Daniel Bastardo Blanco

Daniel Bastardo Blanco is a Venezuelan PhD student of the Integrated Biomedical Sciences Program of the University of Tennessee Health Science Center, in Memphis TN. He is receiving his scientific training at St. Jude Children's Research Hospital; his work focuses on understanding how T cells consume and process nutrients to produce energy and be able to fight off diseases, tumors, and infections. He graduated Summa Cum Laude from Elmira College, in Upstate New York.
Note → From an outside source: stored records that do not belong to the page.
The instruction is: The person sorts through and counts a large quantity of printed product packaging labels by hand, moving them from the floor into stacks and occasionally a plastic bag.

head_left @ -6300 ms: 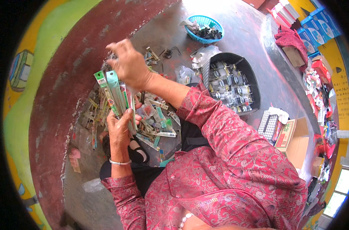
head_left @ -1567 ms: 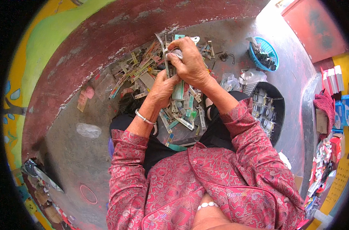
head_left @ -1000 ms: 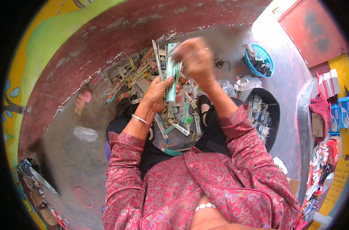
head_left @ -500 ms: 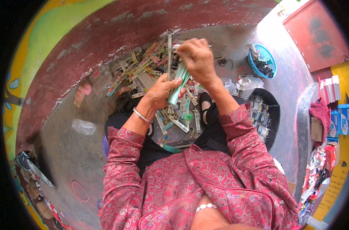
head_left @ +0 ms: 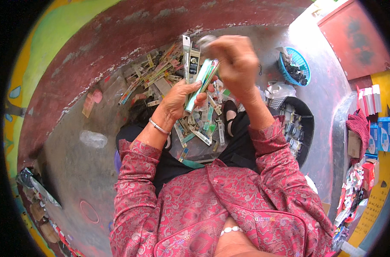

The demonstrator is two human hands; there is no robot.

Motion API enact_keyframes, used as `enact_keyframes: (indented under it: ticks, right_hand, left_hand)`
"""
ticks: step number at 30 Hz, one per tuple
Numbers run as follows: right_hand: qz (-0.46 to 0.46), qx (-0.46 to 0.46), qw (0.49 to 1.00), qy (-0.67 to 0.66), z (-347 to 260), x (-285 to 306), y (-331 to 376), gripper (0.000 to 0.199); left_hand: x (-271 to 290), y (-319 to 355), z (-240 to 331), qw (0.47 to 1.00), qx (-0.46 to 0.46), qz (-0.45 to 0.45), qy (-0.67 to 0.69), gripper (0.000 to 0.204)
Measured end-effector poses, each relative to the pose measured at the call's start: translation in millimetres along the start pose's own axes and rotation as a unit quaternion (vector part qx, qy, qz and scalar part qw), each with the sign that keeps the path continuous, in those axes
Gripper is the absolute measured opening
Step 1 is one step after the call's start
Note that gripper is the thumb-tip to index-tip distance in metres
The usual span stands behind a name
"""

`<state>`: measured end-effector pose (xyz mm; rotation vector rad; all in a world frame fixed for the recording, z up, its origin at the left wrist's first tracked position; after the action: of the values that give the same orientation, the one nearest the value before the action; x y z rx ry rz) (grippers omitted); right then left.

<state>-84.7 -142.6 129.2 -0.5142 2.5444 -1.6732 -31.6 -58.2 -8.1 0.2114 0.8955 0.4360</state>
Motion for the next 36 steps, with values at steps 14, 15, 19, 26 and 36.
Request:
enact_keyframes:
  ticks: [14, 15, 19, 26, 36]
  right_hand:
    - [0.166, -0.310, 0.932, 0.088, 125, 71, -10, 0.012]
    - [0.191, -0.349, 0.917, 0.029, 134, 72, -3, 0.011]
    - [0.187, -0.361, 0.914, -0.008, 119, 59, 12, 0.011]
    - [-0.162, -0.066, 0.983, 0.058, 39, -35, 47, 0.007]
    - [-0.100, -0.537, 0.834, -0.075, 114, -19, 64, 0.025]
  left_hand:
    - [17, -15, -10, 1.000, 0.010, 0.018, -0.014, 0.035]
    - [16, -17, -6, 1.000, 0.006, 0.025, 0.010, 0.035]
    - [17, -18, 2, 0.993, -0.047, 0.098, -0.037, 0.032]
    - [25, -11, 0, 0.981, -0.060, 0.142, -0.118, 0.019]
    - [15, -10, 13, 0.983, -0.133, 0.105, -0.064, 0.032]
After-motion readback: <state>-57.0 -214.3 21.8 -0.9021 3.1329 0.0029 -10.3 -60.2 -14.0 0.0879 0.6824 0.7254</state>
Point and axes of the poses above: each hand's wrist, its own y-axis away from the middle knuckle, its own x-axis out of the back of the hand, z = x × y, the point moved 8 cm from there along -y, towards the middle knuckle, and after that the axes turned 15 degrees about z, right-handed, at the moved point
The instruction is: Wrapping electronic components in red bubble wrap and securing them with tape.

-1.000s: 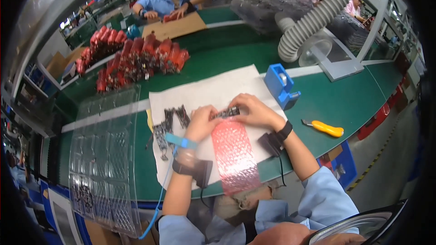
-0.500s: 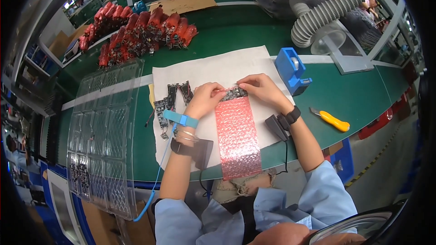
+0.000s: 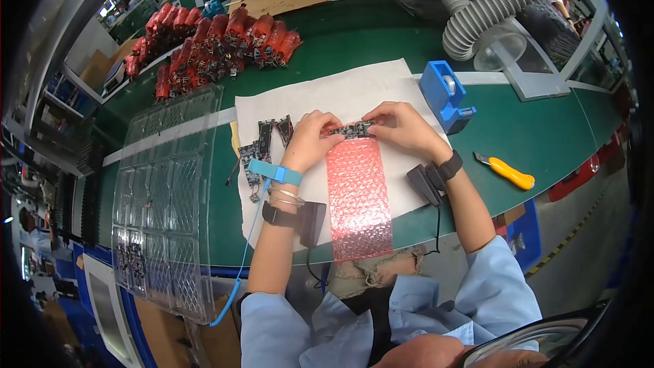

Daniel Bastardo Blanco is a Venezuelan PhD student of the Integrated Biomedical Sciences Program of the University of Tennessee Health Science Center, in Memphis TN. He is receiving his scientific training at St. Jude Children's Research Hospital; his work focuses on understanding how T cells consume and process nutrients to produce energy and be able to fight off diseases, tumors, and infections. He graduated Summa Cum Laude from Elmira College, in Upstate New York.

Why I March For Science

“The future belongs to those who believe in the beauty of their dreams” — Eleanor Roosevelt

We wouldn’t be where we are if it hadn’t been for science. We couldn’t dream of a better future if it were not for science. The establishment of science as an integral part of society might be the most important achievement and most complex endeavor of humanity. From erradicating smallpox to taking humans to space, science has never stopped pushing the boundaries of knowledge. What now seems impossible, science finds the way to make it possible. Science makes dreams happen.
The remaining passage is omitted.